## ACTIVITY
Pull every line that includes the word "frame" from the data.

## MATERIAL SUPPLIED
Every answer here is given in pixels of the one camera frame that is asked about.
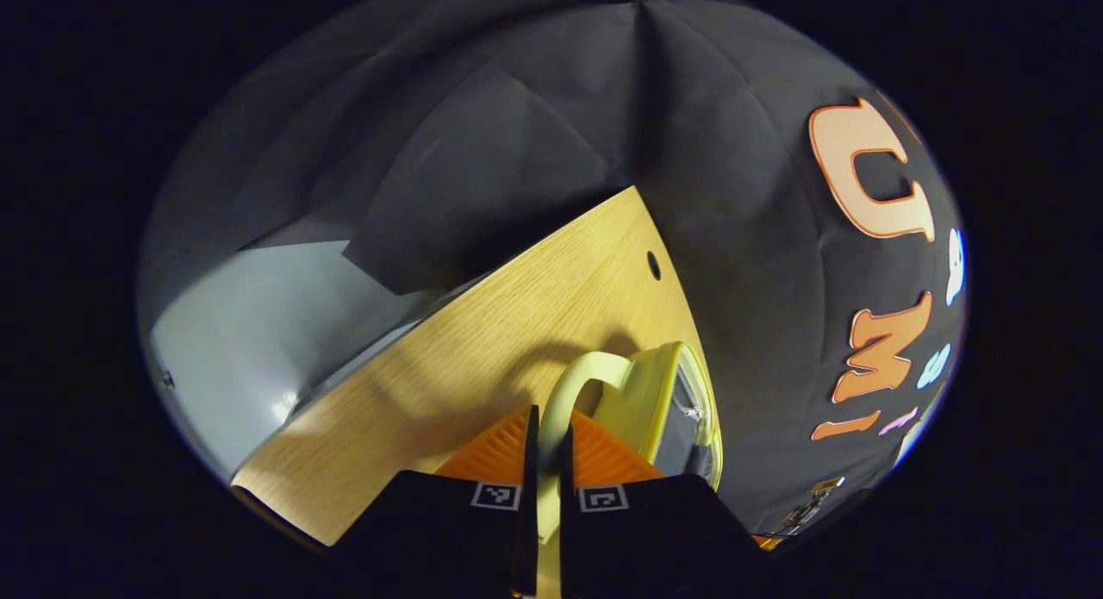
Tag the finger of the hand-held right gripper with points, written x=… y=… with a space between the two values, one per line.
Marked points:
x=767 y=542

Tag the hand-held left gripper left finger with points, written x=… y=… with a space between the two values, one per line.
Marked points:
x=528 y=539

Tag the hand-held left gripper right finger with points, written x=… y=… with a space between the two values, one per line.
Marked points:
x=567 y=547

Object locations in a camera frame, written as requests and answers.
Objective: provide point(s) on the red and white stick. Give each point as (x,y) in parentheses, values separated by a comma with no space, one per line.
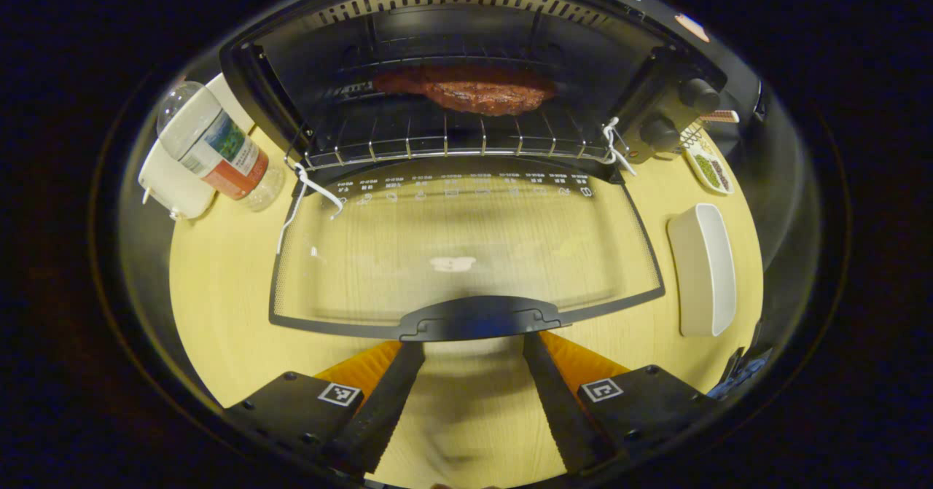
(721,116)

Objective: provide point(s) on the clear plastic bottle red label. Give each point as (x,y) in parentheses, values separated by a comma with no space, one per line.
(219,150)

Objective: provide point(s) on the white toaster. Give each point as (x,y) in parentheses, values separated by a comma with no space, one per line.
(171,186)

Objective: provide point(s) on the white divided plate with beans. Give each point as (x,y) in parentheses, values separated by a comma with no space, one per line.
(711,172)

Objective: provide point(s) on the black electric oven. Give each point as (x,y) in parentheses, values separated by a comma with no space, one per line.
(452,321)

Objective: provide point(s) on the black backdrop cloth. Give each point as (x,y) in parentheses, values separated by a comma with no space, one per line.
(787,183)

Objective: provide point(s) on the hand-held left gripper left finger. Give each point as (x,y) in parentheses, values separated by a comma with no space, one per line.
(386,409)

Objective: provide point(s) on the white rectangular tray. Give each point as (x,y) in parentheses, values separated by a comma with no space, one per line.
(700,270)

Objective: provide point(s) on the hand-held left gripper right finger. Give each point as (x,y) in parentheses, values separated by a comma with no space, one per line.
(561,409)

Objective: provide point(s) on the brown meat steak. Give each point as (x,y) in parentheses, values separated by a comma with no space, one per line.
(474,94)

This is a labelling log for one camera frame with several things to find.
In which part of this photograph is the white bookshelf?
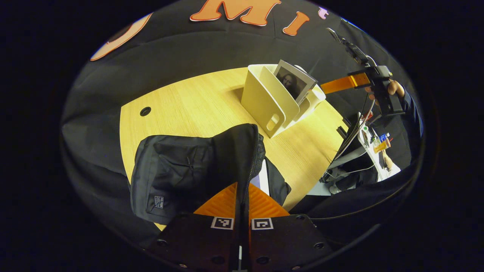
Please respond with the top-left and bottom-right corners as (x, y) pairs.
(240, 63), (326, 139)

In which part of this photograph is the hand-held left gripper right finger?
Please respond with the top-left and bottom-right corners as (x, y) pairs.
(248, 182), (334, 272)

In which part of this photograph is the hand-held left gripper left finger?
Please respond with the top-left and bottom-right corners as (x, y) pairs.
(149, 182), (241, 272)

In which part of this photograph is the black schoolbag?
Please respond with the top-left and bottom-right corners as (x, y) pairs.
(130, 124), (292, 225)

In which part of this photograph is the white office desk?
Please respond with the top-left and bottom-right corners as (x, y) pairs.
(357, 113), (401, 182)

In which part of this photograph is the portrait cover book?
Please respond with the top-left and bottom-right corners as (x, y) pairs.
(273, 59), (318, 105)

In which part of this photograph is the blue and white book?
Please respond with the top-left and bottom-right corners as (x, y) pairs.
(250, 161), (271, 197)

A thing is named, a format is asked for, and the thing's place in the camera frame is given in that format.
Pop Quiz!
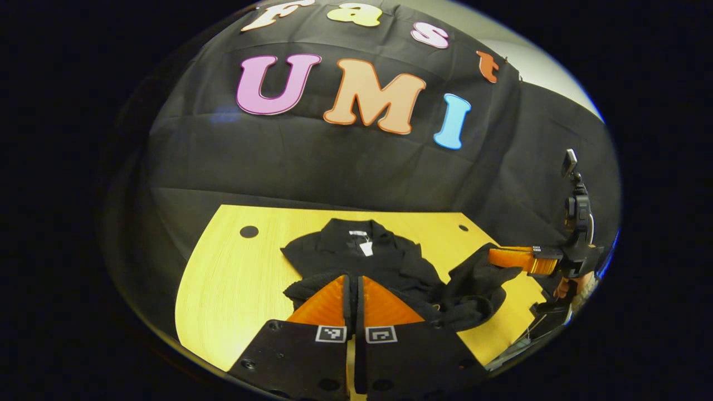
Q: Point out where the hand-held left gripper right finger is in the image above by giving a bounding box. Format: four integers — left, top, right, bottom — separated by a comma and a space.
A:
355, 275, 492, 401

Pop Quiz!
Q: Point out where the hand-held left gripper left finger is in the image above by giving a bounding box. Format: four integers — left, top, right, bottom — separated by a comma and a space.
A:
228, 274, 357, 401

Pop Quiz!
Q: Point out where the black button jacket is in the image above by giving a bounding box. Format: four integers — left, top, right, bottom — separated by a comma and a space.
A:
280, 218, 522, 334

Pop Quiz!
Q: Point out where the black backdrop cloth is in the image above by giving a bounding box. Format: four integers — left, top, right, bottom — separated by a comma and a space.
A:
103, 0, 622, 336

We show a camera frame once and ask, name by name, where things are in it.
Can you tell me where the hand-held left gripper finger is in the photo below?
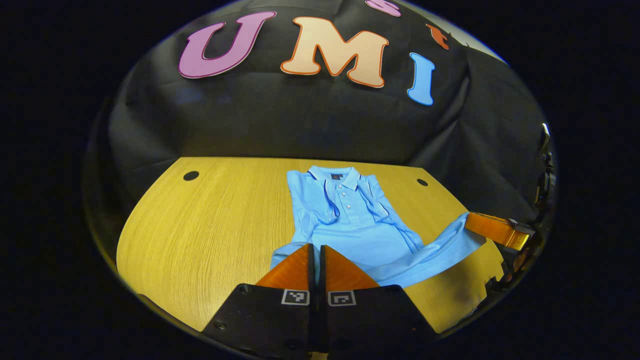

## ANSWER FOR THE TASK
Every answer here is given in pixels of the one camera frame that is asked about.
Object locations in a camera frame, written as requests and answers.
This is a labelling log for one camera frame with several things to find.
A thing is named, a format is asked for, and the thing's place in the camera frame is given in that format.
We show a camera frame once and ask, name by name, where things are in it.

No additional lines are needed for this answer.